Macの進む方向に変化も

タブレット市場自体は停滞している。そもそも、機能もサイズも中途半端で、メインにはなりえないし、サブとしても用途が限られる。大多数の人の利用をカバーするには、少なくとも画面サイズの大型化は必要で、iPad Proはここをカバー。長文入力のためのキーボードも必須で、これも用意した。

クリエイティブ向けにはペンの必要性があるし、教育市場向けには画面サイズの大型化を含めてペン対応はインパクトがあるだろう。

液晶ペンタブを使うような業務の人のワークフローでは、キーボードも重要な役割を果たしている。

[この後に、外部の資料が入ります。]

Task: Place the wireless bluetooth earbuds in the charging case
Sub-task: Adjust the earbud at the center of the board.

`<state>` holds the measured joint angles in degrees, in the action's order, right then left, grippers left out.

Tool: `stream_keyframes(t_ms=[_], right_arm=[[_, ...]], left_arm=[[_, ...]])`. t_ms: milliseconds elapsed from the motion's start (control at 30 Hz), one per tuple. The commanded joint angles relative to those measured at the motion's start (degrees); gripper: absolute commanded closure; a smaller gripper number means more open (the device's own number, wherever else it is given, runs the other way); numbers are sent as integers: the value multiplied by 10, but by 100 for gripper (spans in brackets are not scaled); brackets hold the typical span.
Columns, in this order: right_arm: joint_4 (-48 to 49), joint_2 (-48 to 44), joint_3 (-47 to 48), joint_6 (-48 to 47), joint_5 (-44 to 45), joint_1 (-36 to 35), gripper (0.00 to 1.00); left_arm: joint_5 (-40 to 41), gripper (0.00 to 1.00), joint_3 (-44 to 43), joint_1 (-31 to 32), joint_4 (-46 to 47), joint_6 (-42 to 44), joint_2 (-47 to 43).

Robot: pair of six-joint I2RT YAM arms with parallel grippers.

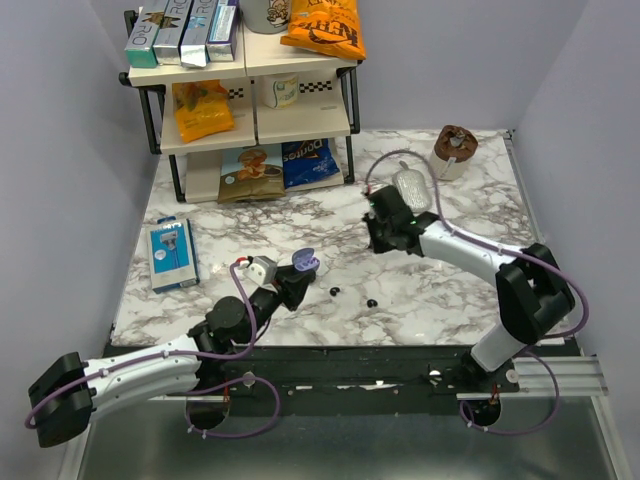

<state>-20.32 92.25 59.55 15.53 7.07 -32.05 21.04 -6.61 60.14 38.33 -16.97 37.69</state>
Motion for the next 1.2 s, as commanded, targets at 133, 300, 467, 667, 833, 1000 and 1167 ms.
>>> stream_keyframes(t_ms=[133, 300, 467, 667, 833, 1000, 1167], right_arm=[[-33, 58, 16, -223, 64, -140, 88], [-10, 50, -1, -269, 33, -169, 82], [-27, 78, 2, -266, 51, -183, 77], [-34, 94, 5, -240, 82, -183, 63], [-32, 81, 9, -223, 119, -183, 56], [-7, 12, -7, -176, 133, -183, 44], [-5, -36, -7, -116, 122, -183, 39]], left_arm=[[-3, 100, 5, 7, 13, -2, -23], [7, 100, 15, 9, 3, -4, -43], [3, 100, 16, 11, 13, -8, -32], [8, 100, 20, 12, 7, -7, -43], [8, 100, 18, 14, 6, -7, -40], [11, 100, 17, 14, 4, -3, -45], [9, 100, 14, 16, 4, -2, -41]])
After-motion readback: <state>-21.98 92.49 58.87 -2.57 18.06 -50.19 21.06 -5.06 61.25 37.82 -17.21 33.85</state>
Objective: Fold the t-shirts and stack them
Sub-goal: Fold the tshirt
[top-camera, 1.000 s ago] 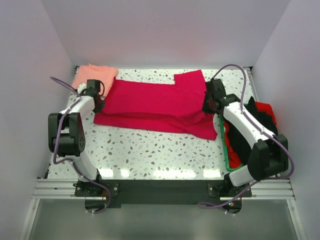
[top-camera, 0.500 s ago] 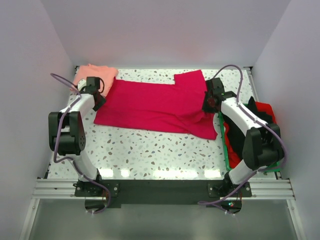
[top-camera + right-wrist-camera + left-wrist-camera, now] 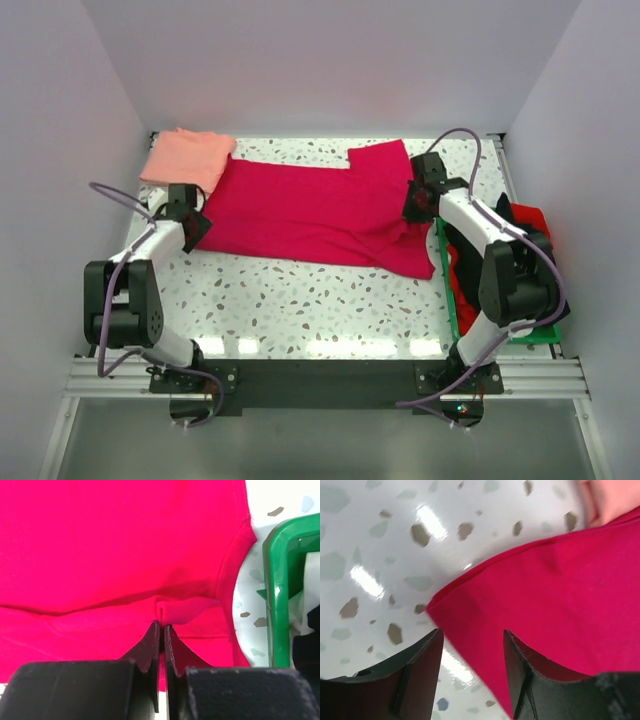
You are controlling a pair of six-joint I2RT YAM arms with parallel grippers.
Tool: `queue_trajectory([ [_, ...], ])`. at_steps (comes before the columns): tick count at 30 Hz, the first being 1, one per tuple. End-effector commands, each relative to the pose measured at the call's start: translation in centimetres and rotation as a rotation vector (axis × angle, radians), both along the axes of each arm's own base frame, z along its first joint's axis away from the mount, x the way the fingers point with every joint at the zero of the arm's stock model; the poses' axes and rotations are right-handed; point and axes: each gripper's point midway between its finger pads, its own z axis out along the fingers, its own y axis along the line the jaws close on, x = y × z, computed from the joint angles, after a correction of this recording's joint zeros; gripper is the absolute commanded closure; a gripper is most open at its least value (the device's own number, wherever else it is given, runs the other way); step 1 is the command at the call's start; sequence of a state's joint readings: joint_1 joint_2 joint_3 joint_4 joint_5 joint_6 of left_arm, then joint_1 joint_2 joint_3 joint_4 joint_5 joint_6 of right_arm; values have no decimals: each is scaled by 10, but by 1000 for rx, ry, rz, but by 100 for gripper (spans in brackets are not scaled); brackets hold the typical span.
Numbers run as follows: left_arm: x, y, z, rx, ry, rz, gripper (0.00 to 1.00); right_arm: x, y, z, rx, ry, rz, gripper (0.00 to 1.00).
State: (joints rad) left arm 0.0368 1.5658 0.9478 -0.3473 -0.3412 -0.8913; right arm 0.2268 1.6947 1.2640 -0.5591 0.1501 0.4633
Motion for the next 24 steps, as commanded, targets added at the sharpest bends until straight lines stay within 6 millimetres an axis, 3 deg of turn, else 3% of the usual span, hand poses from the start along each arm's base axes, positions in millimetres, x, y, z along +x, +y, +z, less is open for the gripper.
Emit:
queue_trajectory([
  [1,-23,1,-9,-31,-47,90,44,16,4,11,19,-46,7,100],
  [4,-32,1,-18,-33,-56,100,45,19,3,8,13,-34,1,100],
  [9,-26,-5,-27,-66,-81,88,45,24,5,2,22,-25,-8,100],
  [13,-26,-7,-38,-79,-57,89,52,28,2,-2,12,-15,-17,100],
  [22,-26,-4,-49,-64,-32,101,90,55,-4,-6,44,2,-40,100],
  [24,-28,-4,-50,-63,-29,100,93,65,-5,-3,51,-4,-46,97],
])
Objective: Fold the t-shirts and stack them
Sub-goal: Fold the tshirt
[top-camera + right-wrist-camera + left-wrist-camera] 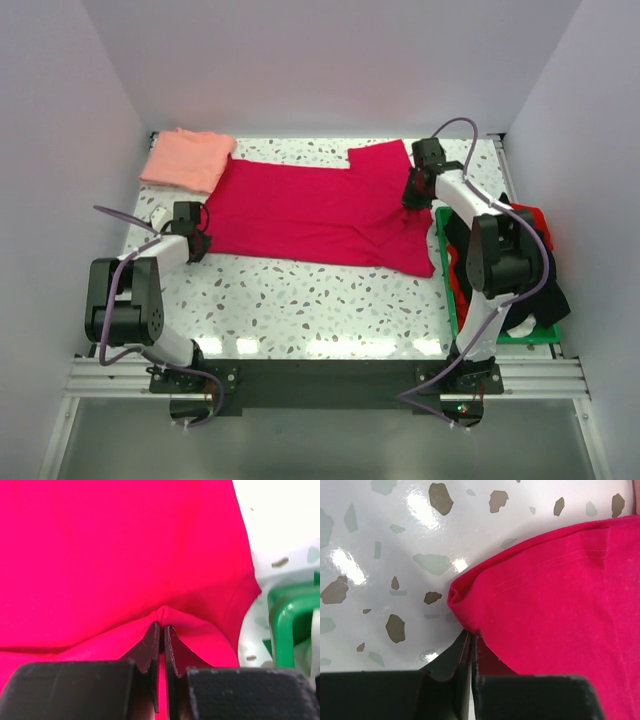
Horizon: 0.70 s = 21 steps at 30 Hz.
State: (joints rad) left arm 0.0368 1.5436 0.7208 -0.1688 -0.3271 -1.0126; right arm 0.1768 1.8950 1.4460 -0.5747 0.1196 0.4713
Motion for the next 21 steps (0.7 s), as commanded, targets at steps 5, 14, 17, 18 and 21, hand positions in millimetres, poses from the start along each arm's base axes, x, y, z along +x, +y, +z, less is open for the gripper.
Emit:
queue_trajectory([
  [5,3,4,0,21,-11,14,100,40,1,2,57,-15,-10,82],
  [14,0,5,3,29,-18,17,100,40,2,14,100,-44,3,38],
  [17,0,5,3,25,-20,14,100,22,2,20,109,-79,-5,37],
  [18,0,5,4,25,-23,14,100,9,1,20,104,-80,-7,37],
  [21,0,4,4,22,-23,13,100,-8,0,11,99,-89,-13,35],
])
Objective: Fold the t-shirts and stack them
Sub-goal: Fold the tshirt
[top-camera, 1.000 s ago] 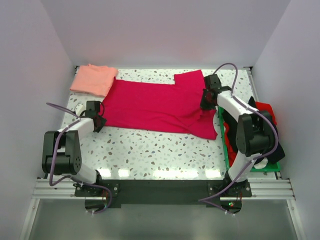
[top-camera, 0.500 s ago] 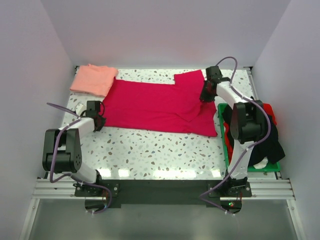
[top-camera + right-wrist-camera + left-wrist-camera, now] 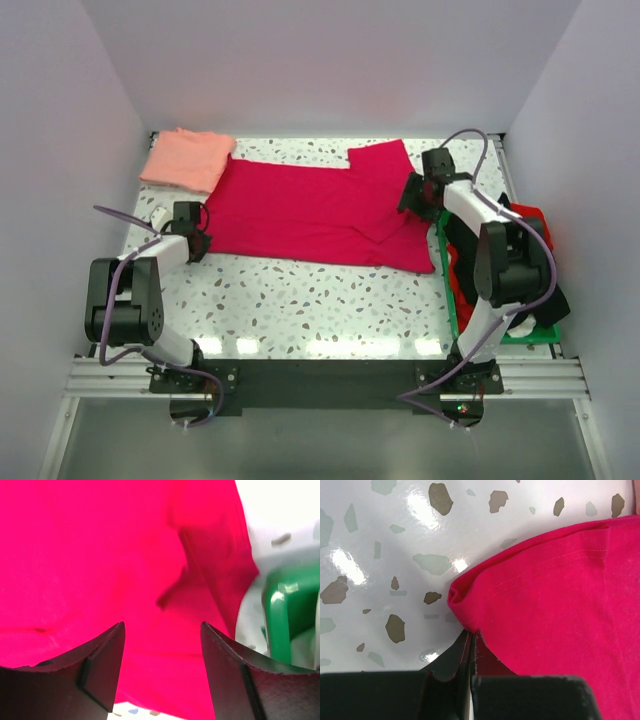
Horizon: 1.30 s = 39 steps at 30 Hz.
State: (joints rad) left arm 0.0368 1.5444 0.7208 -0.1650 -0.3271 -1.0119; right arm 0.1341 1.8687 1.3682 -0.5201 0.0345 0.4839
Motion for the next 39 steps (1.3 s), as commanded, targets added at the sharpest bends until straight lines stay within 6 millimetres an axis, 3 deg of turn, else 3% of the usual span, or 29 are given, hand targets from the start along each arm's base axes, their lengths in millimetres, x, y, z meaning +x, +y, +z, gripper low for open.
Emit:
queue_trajectory([
  [1,0,4,4,21,-23,12,100,1,7,23,28,-122,-1,34],
  [5,1,3,4,15,-24,10,100,-9,15,-2,28,-81,27,31],
  [10,1,1,3,12,-23,2,100,2,26,-17,49,-74,41,33],
  [15,2,1,4,10,-27,0,100,17,28,-14,53,-108,29,36],
  [21,2,1,3,10,-22,-5,100,32,32,-6,63,-113,24,55],
  [29,3,1,3,8,-21,-9,100,42,35,1,73,-116,25,67],
  [36,6,-1,3,2,-24,-21,100,61,38,2,63,-103,36,96],
  [39,6,-2,4,2,-21,-26,100,70,42,-2,75,-84,44,100],
])
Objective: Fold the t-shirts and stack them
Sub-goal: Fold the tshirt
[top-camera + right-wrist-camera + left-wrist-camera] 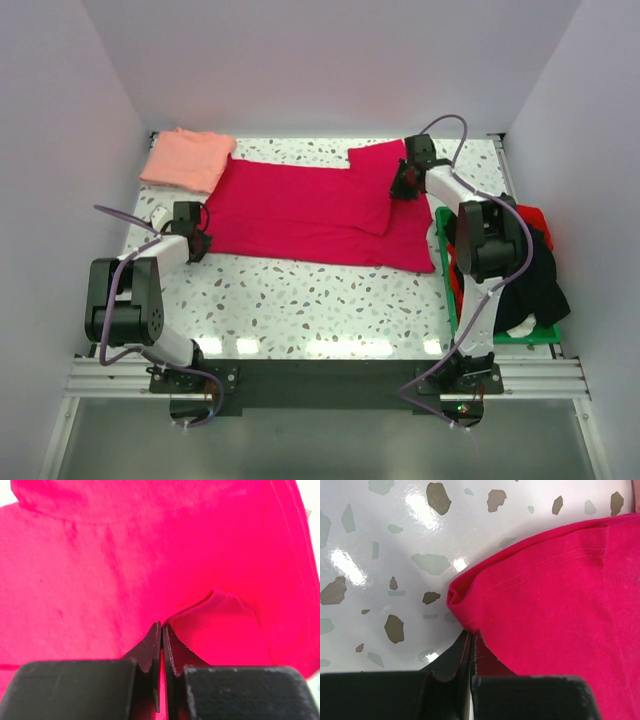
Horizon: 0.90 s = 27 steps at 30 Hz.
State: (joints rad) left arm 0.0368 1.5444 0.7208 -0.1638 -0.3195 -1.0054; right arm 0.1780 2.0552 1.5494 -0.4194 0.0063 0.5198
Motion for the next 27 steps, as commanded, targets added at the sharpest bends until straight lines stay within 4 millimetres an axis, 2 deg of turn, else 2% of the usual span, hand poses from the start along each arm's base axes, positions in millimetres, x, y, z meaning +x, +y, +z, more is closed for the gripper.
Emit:
queue_trajectory([
  [1,7,-1,6,4,-25,-16,100,14,7,5,18,5,13,100],
  [3,7,-1,6,2,-25,-18,100,19,8,6,23,15,1,100],
  [4,7,-1,7,0,-27,-19,100,20,8,-1,25,29,-5,100],
  [6,7,-2,6,0,-23,-22,100,23,7,-4,35,40,-23,100],
  [10,5,-1,7,6,-20,-22,100,30,15,-5,114,35,-56,100],
  [16,4,0,9,6,-22,-24,100,39,23,0,262,22,-68,80],
  [17,3,-1,9,5,-21,-25,100,44,24,5,284,-5,-66,70],
  [21,4,-2,8,0,-21,-28,100,45,14,25,323,-55,-72,48],
  [23,4,-2,7,0,-21,-30,100,46,8,31,318,-72,-75,42],
  [25,5,-2,8,-2,-24,-31,100,43,2,40,312,-88,-77,42],
  [27,6,-2,9,0,-25,-30,100,39,1,40,307,-96,-73,41],
])
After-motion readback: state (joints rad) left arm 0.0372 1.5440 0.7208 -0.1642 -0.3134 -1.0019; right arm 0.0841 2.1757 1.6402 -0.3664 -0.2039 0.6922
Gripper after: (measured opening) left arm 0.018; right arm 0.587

ペンを画面中に動かして設定を変更するのではなく、一方の手にペン、もう一方はキーボードでショートカット操作、というのが一般的なはずだ。その意味で、iPad Proがプロの使用に耐えうるのか、ちょっと興味があるところ。「書き味がいいのでキーボード利用は諦めても問題ない」という場合もあるかもしれない。じっくり1枚の絵を時間をかけて仕上げるというような利用か、ちょっとしたペン入力程度の利用を想定している可能性もある。

いずれにしてもiPad ProでAppleは、PC/Mac市場からの一定のシフトを狙っているように見える。次のMacがいきなりタッチパネル、ペン対応の2in1になるということは考えにくいが、次のMacで新たなユースケースを実現する製品を用意する、ということはあり得る。

逆に言えば、次のAppleの発表で、同社が想定する方向性がより明らかになるだろう。それが、どういった方向性になるのか、同社の戦略に注目したい。